# Tartan Tarantulas



## Oxman (Jul 30, 2016)

Been watching loads of videos on youtube where Tartan Tarantulas is mentioned over and over. It appears to be some kind of under ground group?? I'm looking at getting some T's and am interested in buying from there but can't find any info! Any ideas?


----------



## wilkinss77 (Sep 23, 2008)

Oxman said:


> Been watching loads of videos on youtube where Tartan Tarantulas is mentioned over and over. It appears to be some kind of under ground group?? I'm looking at getting some T's and am interested in buying from there but can't find any info! Any ideas?

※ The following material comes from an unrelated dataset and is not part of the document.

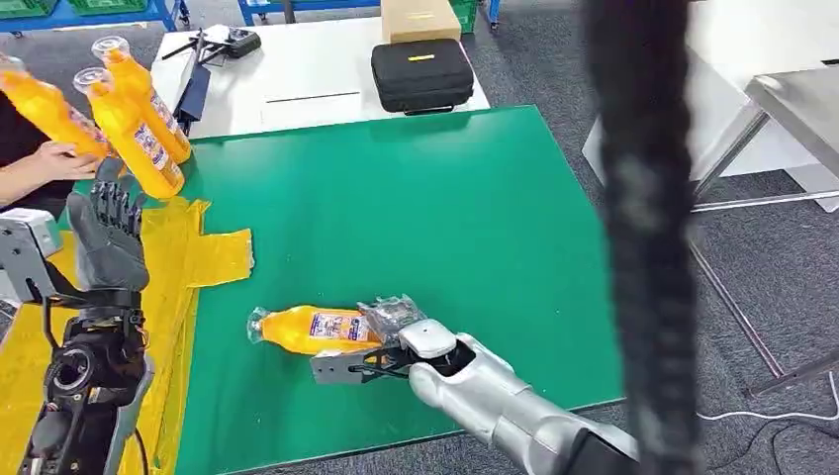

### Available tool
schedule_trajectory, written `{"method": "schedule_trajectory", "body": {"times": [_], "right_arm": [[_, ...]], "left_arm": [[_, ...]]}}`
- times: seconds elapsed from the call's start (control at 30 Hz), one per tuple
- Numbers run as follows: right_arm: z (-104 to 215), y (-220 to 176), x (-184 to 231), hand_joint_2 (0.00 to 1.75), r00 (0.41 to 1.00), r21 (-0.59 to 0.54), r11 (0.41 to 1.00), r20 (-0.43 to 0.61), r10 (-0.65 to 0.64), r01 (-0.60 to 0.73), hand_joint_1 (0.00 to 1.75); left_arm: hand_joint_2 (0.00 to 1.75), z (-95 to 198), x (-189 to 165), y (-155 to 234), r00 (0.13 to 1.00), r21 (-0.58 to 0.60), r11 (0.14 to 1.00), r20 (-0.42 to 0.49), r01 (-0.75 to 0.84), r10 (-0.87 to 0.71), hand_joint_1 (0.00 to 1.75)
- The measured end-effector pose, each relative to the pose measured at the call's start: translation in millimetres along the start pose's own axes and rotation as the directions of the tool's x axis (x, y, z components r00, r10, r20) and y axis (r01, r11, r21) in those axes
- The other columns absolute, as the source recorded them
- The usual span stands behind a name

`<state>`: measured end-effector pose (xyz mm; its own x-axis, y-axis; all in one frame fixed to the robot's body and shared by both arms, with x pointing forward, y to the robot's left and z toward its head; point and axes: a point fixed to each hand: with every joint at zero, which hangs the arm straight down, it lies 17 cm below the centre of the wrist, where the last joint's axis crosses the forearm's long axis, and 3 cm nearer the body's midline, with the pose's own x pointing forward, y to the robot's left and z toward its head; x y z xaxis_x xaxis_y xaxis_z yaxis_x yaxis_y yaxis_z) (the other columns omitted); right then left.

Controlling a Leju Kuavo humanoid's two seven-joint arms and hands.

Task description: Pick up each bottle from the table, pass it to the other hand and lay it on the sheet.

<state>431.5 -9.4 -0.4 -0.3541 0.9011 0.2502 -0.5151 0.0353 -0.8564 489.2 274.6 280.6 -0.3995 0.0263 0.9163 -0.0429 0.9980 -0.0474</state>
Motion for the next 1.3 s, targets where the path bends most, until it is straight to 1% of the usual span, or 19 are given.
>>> {"method": "schedule_trajectory", "body": {"times": [0.07,0.1,0.13,0.17,0.2,0.27,0.3,0.37,0.5,0.57,0.63,0.67,0.77,0.87,0.97,1.07,1.17,1.23,1.3], "right_arm": [[5.2,-11.2,2.4,1.75,0.984,-0.05,0.982,0.021,-0.179,0.18,1.75],[9.3,-22.9,2.8,1.75,0.95,-0.089,0.946,0.048,-0.31,0.313,1.75],[14.2,-38.8,0.9,1.75,0.903,-0.134,0.894,0.08,-0.421,0.428,1.75],[20.9,-61.0,-1.5,1.75,0.848,-0.187,0.827,0.129,-0.515,0.53,1.75],[28.1,-83.5,-6.5,1.75,0.799,-0.236,0.763,0.178,-0.575,0.601,1.75],[43.8,-121.7,-19.4,1.75,0.743,-0.318,0.672,0.253,-0.619,0.668,1.75],[50.6,-133.1,-24.5,1.75,0.729,-0.342,0.645,0.275,-0.627,0.684,1.75],[61.7,-146.8,-33.1,1.75,0.706,-0.374,0.601,0.306,-0.639,0.706,1.75],[74.8,-160.0,-44.6,1.75,0.669,-0.413,0.533,0.35,-0.656,0.738,1.75],[81.1,-170.3,-53.2,1.75,0.647,-0.444,0.483,0.381,-0.661,0.755,1.75],[86.0,-180.8,-60.0,1.75,0.634,-0.468,0.447,0.408,-0.657,0.763,1.75],[87.6,-185.9,-61.8,1.75,0.633,-0.475,0.437,0.418,-0.652,0.764,1.75],[88.7,-196.4,-61.8,1.75,0.637,-0.483,0.433,0.432,-0.638,0.761,1.75],[84.6,-213.2,-60.8,1.75,0.66,-0.501,0.446,0.43,-0.616,0.742,1.75],[80.1,-227.9,-56.5,1.75,0.671,-0.508,0.452,0.435,-0.6,0.733,1.75],[76.3,-232.8,-54.4,1.75,0.676,-0.509,0.457,0.433,-0.596,0.729,1.75],[68.8,-235.2,-47.8,1.75,0.701,-0.512,0.49,0.411,-0.582,0.706,1.75],[62.4,-240.4,-32.2,1.75,0.722,-0.504,0.521,0.408,-0.559,0.688,1.75],[58.4,-244.3,-15.4,1.75,0.726,-0.488,0.539,0.416,-0.548,0.686,1.75]], "left_arm": [[1.75,1.5,-5.0,2.3,0.999,0.011,1.0,-0.027,-0.029,0.029,0.0],[1.75,2.9,-9.0,5.3,0.998,0.024,0.999,-0.043,-0.035,0.036,0.0],[1.75,4.8,-13.8,10.6,0.997,0.043,0.998,-0.062,-0.043,0.045,0.0],[1.75,6.8,-19.3,17.7,0.995,0.066,0.997,-0.082,-0.05,0.056,0.0],[1.75,8.9,-24.9,22.8,0.993,0.083,0.995,-0.099,-0.056,0.064,0.0],[1.75,12.5,-34.6,33.1,0.99,0.113,0.992,-0.123,-0.059,0.073,0.0],[1.75,14.0,-38.3,37.2,0.989,0.126,0.991,-0.131,-0.055,0.072,0.0],[1.75,16.5,-43.6,43.4,0.988,0.144,0.988,-0.14,-0.048,0.068,0.0],[1.75,18.1,-47.2,48.8,0.987,0.162,0.986,-0.146,-0.039,0.063,0.0],[1.75,19.4,-48.6,49.1,0.987,0.163,0.986,-0.15,-0.037,0.061,0.0],[1.75,20.3,-50.9,44.5,0.982,0.149,0.986,-0.162,-0.074,0.099,0.0],[1.75,21.3,-52.9,39.3,0.974,0.134,0.984,-0.176,-0.118,0.141,0.0],[1.75,25.1,-54.3,19.1,0.952,0.084,0.973,-0.202,-0.217,0.229,0.0],[1.75,28.2,-40.8,-14.7,0.926,0.007,0.947,-0.205,-0.323,0.317,0.0],[1.75,31.0,-30.7,-40.7,0.913,-0.038,0.93,-0.21,-0.365,0.349,0.0],[1.75,32.6,-24.5,-52.7,0.899,-0.059,0.914,-0.213,-0.402,0.381,0.0],[1.75,34.0,-14.7,-76.4,0.865,-0.112,0.872,-0.233,-0.477,0.444,0.0],[1.75,33.7,-6.0,-100.9,0.838,-0.145,0.838,-0.253,-0.527,0.483,0.0],[1.75,35.1,-0.2,-121.3,0.818,-0.166,0.813,-0.27,-0.559,0.508,0.0]]}}
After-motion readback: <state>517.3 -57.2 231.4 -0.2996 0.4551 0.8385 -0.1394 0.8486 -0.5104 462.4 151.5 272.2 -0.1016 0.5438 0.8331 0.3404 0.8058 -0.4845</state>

Tartan Tarantulas is or was an online trader on FB- the trader is called Shaun & used to be on this forum & Captivebred also, under the username Staney Wid. But I don't think he's in business now, as Tartan Tarantulas can't be found on FB anymore.


----------



## Oxman (Jul 30, 2016)

Thank you  I've ordered from Tarantulas Bristol now


----------



## PeterUK (Jun 21, 2008)

Staney was just one of a long long line of here today and gone tomorrow flippers. There have been several that came after him and now they have disappeared (usually with peoples money) and there are some now on FB that are starting out but give them until christmas and they will have folded and then the cycle starts all over again with more people that think they can make money from selling spiders. :lol2:


----------



## Ex0tic (Sep 12, 2016)

The sad sad truth my friend.


----------



## wilkinss77 (Sep 23, 2008)

Tbh, he was said to be pretty obnoxious to deal with- he was certainly like that here & on CB.


----------



## wilkinss77 (Sep 23, 2008)

Oxman said:


> Thank you  I've ordered from Tarantulas Bristol now


They are among the best, along with TSS, BugzUk & Martin Goss.


----------